Carolyn Fountain, right, newly appointed to the Southern Baptist Convention Executive Committee, at the 2021 Woman’s Missionary Union annual business meeting with National WMU Executive Director Sandy Wisdom-Martin, left, and Louisiana WMU Director Janie Wise. (submitted photo)
Fountain, who is also the first Black woman to serve as president of the Louisiana WMU, discovered missions and ministry during her childhood in Tallulah, La., under the mentorship of her grandmother Mattie Israel, who lived to be 94. Her grandfather Theodore Israel was a pastor in Tallulah. She describes her late parents, Odell and James Jones Sr., as strong Christians with servant spirits.
“My grandmother was kind of like the community missionary, unofficially. She just took care of people in the community and she kind of introduced me to that whole spirit of caring for your neighbors,” Fountain said. “It didn’t have to be a family member or close friend, but if she heard that someone was sick she was going to check on them. And she didn’t drive, so she walked pretty much everywhere.”
Whatever was needed, whether house cleaning or yard work, “she would pick us up from home and take us with her,” Fountain said. “My brothers would do yard work, my sisters and I would clean house. I was the oldest so I mostly ended up in the kitchen.”
Fountain’s childhood was beneficial when she and Leroy moved to Atlanta in 1979 for him to attend Morehouse School of Religion before he felt a call to ministry. Convinced that he would be a philosophy professor, Leroy Fountain was instead recruited by the Home Mission Board, now the North American Mission Board. As he served the Lord as a church planter, pastor and denominational worker in years-long stints in Georgia, Alabama, Texas and Louisiana, she was introduced to WMU.
She helped WMU expand its ministry among African-American Southern Baptist churches and began leading WMU leadership training for women. She embarked on a career in Southern Baptist denominational work that included 13 years with the Alabama Baptist Convention as a campus minister at Alabama State University as her husband planted, revitalized and led churches in Montgomery.
It was then that Fountain also developed a passion for ministry to women.
“As I saw women working in the church, I wanted to make sure that we were truly working to make disciples, not to just have a group of women coming together, but to actually have women coming together who were learning about missions, what God had called us to do,” she said. “He didn’t call us just to come together and enjoy each other and have fun. But He called us to make disciples, to teach and to lead, and that is what continues to drive me, is reaching women where they are.”
Leroy and Carolyn Fountain (submitted photo)
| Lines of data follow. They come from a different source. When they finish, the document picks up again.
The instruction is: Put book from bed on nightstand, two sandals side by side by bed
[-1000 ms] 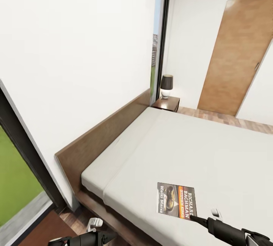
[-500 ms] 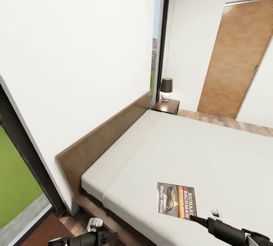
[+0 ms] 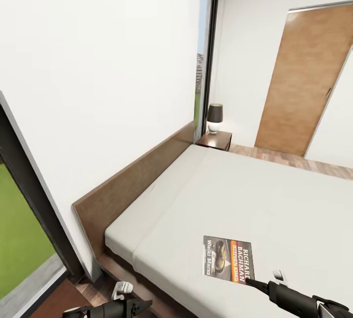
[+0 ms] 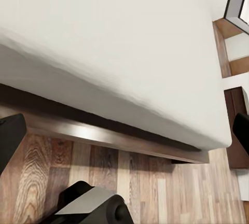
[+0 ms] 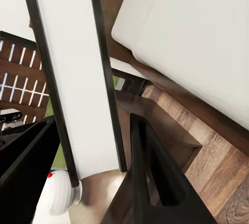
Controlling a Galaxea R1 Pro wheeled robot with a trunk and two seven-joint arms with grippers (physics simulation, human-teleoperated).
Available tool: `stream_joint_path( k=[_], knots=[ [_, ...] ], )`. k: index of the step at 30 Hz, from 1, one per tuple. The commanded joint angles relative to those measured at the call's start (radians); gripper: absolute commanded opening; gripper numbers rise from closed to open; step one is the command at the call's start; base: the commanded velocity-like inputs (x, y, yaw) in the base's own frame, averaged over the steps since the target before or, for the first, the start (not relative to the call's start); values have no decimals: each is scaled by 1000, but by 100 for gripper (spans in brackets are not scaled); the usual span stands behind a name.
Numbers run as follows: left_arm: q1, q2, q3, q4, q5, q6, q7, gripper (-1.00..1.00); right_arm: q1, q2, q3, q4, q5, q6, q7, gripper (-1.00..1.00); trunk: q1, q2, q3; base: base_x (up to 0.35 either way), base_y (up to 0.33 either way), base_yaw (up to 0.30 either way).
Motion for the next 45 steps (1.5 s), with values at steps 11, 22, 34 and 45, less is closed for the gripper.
stream_joint_path(
  k=[11, 22, 34, 45],
  knots=[
    [-1, 0, 2, 0, 4, 10, -4, 100, -1, -1, 7, -2, -11, 10, 5, -100, 0, -1, -1, 0, 0, 52],
    [-1, 0, 2, 0, 4, 10, -4, 100, -1, -1, 7, -2, -10, 10, 2, -100, 0, -1, -1, 0, 0, 281],
    [-1, 0, 2, 0, 4, 10, -3, 100, -1, -1, 7, -1, -10, 10, -1, -100, 0, -1, -1, 0, 0, 292],
    [-1, 0, 2, 0, 4, 10, -4, 100, -1, -1, 7, -2, -10, 10, 0, -100, 0, -1, -1, 0, 0, 292]
  ],
)
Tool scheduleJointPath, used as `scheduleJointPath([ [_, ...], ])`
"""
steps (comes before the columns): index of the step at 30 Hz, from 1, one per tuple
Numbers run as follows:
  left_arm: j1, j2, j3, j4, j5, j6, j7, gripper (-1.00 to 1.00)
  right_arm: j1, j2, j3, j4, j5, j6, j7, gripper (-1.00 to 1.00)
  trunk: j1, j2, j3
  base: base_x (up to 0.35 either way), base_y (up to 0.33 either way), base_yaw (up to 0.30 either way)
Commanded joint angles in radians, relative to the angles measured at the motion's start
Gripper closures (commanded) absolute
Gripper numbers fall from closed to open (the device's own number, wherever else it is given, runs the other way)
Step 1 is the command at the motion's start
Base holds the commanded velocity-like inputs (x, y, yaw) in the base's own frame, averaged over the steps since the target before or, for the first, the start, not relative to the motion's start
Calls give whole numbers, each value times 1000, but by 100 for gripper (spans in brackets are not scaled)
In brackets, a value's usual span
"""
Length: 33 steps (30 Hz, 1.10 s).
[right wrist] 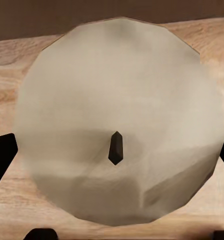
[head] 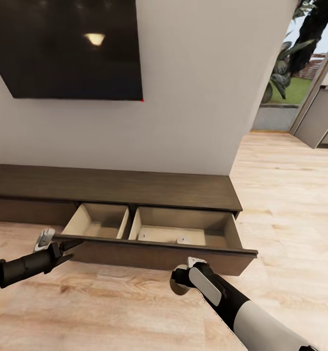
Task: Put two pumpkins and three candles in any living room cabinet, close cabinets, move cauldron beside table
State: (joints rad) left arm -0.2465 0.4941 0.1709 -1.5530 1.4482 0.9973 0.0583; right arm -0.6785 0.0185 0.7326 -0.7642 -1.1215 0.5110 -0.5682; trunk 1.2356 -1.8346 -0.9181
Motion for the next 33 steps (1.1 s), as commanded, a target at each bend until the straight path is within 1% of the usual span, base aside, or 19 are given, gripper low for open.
scheduleJointPath([
  [1,-1,0,1,-1,6,4,6,-100,-1,-1,3,-1,-8,0,-7,100,0,0,-1,188,-270,0],
  [18,6,0,1,-1,6,4,6,-100,-1,-1,3,-2,-9,3,-4,100,0,0,-1,152,-286,-2],
  [23,7,0,1,-1,6,4,6,-100,-1,-3,2,-15,-11,8,-3,100,0,0,-1,41,-93,0],
  [26,7,0,1,-1,6,4,6,-100,-1,-6,1,-70,-13,17,-3,100,0,0,-1,8,-17,0],
  [28,7,0,1,-1,6,4,6,-100,-1,-7,-20,-156,-13,39,-6,100,0,0,-1,3,-6,0],
  [30,7,0,1,-1,6,4,6,-100,-1,-8,-67,-236,-13,69,-10,100,0,0,-1,1,-3,0],
  [31,7,0,1,-1,6,4,6,-100,0,-8,-93,-259,-12,83,-11,100,0,0,-1,1,-1,0],
  [33,7,0,1,-1,6,4,6,-100,0,-8,-121,-278,-10,96,-12,100,0,0,-1,0,-1,0],
])
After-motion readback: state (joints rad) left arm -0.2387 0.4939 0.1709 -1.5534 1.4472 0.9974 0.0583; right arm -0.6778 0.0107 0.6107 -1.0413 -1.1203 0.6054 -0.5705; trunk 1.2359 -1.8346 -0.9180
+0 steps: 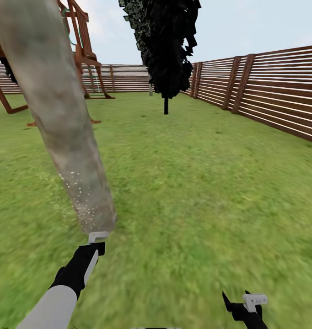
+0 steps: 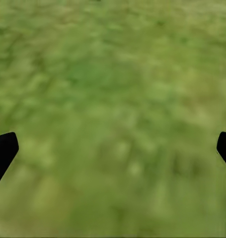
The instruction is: In the garden, pick up the pesticide atomizer on the floor and spray pesticide onto both trees until each tree trunk is fully covered.
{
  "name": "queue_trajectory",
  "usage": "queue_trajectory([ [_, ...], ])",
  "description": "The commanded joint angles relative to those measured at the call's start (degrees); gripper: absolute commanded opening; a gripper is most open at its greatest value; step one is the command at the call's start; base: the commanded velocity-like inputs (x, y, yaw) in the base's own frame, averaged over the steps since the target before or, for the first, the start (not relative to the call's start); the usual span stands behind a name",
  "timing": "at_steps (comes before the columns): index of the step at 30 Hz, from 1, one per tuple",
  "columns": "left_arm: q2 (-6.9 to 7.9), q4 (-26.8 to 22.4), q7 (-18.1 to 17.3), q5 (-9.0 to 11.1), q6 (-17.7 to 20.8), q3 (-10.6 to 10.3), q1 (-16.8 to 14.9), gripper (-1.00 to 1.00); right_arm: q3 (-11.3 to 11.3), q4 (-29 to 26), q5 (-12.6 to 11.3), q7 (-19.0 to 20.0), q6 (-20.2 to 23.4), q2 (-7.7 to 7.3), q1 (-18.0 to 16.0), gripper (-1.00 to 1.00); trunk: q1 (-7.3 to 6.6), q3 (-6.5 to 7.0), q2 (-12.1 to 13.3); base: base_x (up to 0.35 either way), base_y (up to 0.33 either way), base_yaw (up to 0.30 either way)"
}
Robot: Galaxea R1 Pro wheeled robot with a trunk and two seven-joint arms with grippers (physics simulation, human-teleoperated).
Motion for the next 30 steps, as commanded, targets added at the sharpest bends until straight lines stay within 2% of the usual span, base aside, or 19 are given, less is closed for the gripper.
queue_trajectory([
  [1,0.02,0.0,0.0,0.0,0.0,0.0,0.0,-1.00,0.0,0.0,0.0,0.0,0.0,0.00,0.0,1.00,0.00,0.00,0.0,0.112,-0.272,0.273],
  [3,0.08,0.0,0.0,-0.1,0.0,0.1,0.0,-1.00,0.0,0.0,0.0,0.0,0.0,0.03,0.0,1.00,0.00,0.00,0.0,0.113,-0.272,0.276],
  [6,0.19,0.0,-0.1,1.7,-0.2,2.1,0.0,-1.00,0.0,0.0,0.0,0.0,0.0,0.01,0.0,1.00,0.00,0.00,0.0,0.113,-0.272,0.277],
  [8,0.16,0.0,-0.1,2.1,-0.4,2.3,0.0,-1.00,0.0,0.0,0.0,0.0,0.0,0.01,0.0,1.00,0.00,0.00,0.0,0.113,-0.272,0.277],
  [12,0.13,0.1,-0.1,2.1,-2.6,2.2,0.0,-1.00,0.0,0.0,0.0,0.0,0.0,0.03,0.0,1.00,0.00,0.00,0.0,0.113,-0.272,0.275],
  [20,0.12,0.1,-0.1,2.1,-2.7,2.1,0.0,-1.00,0.0,0.0,0.0,0.0,0.0,0.00,0.0,1.00,0.00,0.00,0.0,0.122,-0.272,0.042],
  [30,0.09,0.1,-0.1,2.1,-2.7,2.1,0.0,-1.00,0.0,0.0,0.0,0.0,0.0,0.03,0.0,1.00,0.00,0.00,0.0,0.146,-0.270,0.267],
])
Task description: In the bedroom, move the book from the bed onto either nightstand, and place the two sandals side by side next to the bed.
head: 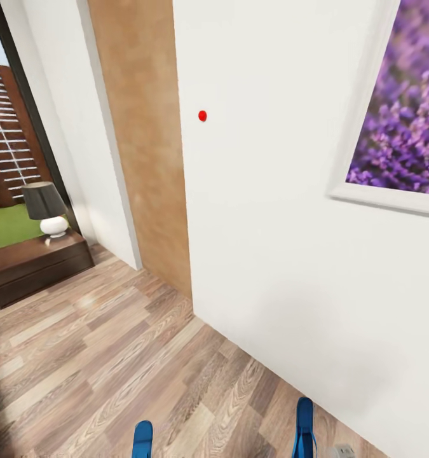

When her husband began promoting retirement planning to Black pastors as an employee of the Annuity Board, now GuideStone Christian Resources, Fountain directed the Early Childhood Learning Center at Singing Hills Baptist Church, helped organized Sisters Who Care to increase WMU’s reach to Black women, and began teaching in the Dallas Independent School District.
Fountain was called to lead the Louisiana WMU after her husband accepted a post at the New Orleans Baptist Association.
She and her husband are parents to Charena Denise Jones, Marsha Lynn Fountain and Bridgette Alexandria Fountain, and have five grandchildren.
“When I look at the path that we’ve traveled,” Fountain said, “I can see very clearly that God’s hand in getting us to where we are today.”